Der deutsche Kinoverband HDF schlägt Alarm - bis zur Jahresmitte wurden nur rund 41,9 Millionen Kinotickets in Deutschland verkauft, gut 7% weniger als in den ersten 6 Monaten des Vorjahres. Bis Jahresende sei mit insgesamt nur ca. 90 Millionen verkauften Tickets zu rechnen (2023: 95 Mio). Sollte sich diese Vorhersage bewahrheiten, wäre es - abgesehen von der Pandemiezeit - das schlechteste Resultat seit über 30 Jahren.
Hauptverantwortlich für den Rückgang dürften die hohen Eintrittspreise sein, allerdings in Kombination mit einigen anderen Faktoren. So hinken nach den großen Streiks in Hollywood vom letzten Jahr immer noch viele Blockbuster-Premieren hinterher - im Lichte dessen hatte die FFA im August den Rückgang beim Ticketverkauf noch als erwartbar und moderat bezeichnet. Unter anderem wurden drei Marvel-Filme nach 2025 verschoben, auch "Mission: Impossible – The Final Reckoning" sowie Avatar 3 starten anders als ursprünglich vorgesehen erst im nächsten Jahr. Gleichzeitig wurde wiederum der erhoffte Publikumsmagnet "Joker: Folie à Deux" von Todd Phillips von der Kritik zerrissen und floppte. Und nicht zu vergessen, die Fußball-EM wurde im Sommer ja auch ausgetragen.
Ein oft gehörtes Argument für abnehmende Kinobesuche ist auch die Konkurrenz durch Streamingportale wie Netflix, Disney und Co - nach dem Motto, warum in´s Kino gehen, wenn man zuhause auf dem Sofa seine Lieblingsserien ansehen kann. Nach nur kurzer Wartezeit erscheinen oft sogar die gleichen Filme, die es auch auf der Leinwand zu sehen gibt, im Video-on-Demand, für den Bruchteil des Eintrittspreises.
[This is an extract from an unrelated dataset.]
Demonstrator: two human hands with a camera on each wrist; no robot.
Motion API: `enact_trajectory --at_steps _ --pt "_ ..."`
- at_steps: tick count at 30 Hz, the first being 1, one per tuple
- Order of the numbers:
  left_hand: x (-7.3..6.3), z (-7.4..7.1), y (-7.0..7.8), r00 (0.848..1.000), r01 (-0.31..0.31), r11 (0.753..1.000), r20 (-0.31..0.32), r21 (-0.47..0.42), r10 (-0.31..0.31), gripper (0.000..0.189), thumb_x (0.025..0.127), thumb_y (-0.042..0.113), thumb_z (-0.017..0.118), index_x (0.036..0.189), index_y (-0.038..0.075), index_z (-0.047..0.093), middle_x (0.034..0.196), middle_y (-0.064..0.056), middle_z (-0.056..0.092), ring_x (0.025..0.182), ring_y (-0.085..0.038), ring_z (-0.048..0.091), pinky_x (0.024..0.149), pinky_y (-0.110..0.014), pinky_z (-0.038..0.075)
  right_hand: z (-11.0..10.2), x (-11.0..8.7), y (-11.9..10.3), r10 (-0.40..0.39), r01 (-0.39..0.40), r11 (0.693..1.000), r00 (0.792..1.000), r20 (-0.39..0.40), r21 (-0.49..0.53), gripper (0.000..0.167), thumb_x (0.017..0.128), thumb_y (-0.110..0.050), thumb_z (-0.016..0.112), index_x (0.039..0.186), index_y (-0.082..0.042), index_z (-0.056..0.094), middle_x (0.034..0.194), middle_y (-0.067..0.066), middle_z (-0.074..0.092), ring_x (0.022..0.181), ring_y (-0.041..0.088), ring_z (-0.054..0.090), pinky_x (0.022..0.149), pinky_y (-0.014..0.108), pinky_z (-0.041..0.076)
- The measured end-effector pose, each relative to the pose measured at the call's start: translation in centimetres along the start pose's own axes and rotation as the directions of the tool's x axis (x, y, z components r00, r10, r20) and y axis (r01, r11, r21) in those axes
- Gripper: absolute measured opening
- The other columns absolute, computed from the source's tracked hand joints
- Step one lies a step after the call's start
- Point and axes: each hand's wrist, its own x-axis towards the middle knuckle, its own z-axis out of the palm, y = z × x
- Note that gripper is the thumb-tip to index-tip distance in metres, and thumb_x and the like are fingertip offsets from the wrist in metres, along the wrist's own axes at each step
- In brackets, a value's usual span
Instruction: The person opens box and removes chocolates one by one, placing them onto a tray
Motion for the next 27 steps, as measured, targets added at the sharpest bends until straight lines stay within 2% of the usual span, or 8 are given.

Allerdings hat kürzlich erneut eine Studie bestätigt, dass es nicht in erster Linie die Streamingkonkurrenz ist, die es den großen Leinwänden schwer macht, denn nach wie vor gehen jene, die zuhause viel Video sehen, auch relativ häufig Kino. Bei einer britischen Befragung aus dem letzten Jahr wurden von den meisten Teilnehmern hohe Eintrittspreise und ein wenig überzeugendes Filmangebot als Hauptgründe dafür genannt, selten ein Kino zu besuchen. Was uns direkt an eine Studie aus 2019 erinnert, welche einen eindeutigen Zusammenhang zwischen der Höhe der Eintrittspreise und der Anzahl der verkauften Kinokarten herstellte - so waren damals in Mexiko die Kinokarten am günstigsten und die Besucherzahlen am höchsten, während in skandinavischen Ländern, wo hohe Eintrittspreise fällig werden, die Besucherquote unter den niedrigsten war.
Was die Filmauswahl wiederum betrifft, so wurde kürzlich gemeldet, dass die 12 aktuell erfolgreichsten Filme weltweit ausschließlich Sequels sind - erst auf Platz 13 kommt ein "eigenständiger" Film (It Ends with Us / dt. Nur noch ein einziges Mal):
1. Inside Out 2
2. Deadpool & Wolverine
3. Despicable Me 4
4. Dune: Part Two
5. Godzilla x Kong: The New Empire
6. Kung Fu Panda 4
7. Beetlejuice Beetlejuice
8. Venom: The Last Dance
9. Bad Boys: Ride or Die
10. Kingdom of the Planet of the Apes
11. Twisters
12. Alien: Romulus
Wie es scheint nicht ohne Grund setzen die großen Studios auf Fortsetzungen von bereits etablierten Erzählungen, um möglichst viel Geld einzuspielen. Allerdings sind solche Filme meist auch teurer in der Produktion - was letztlich auch den Eintrittspreis in die Höhe treiben dürfte. Wir hatten schon 2016 darüber einen Artikel veröffentlicht, über Hollywoods neue Filmuniversen: endlose Wiederholung oder Chance für etwas Neues?.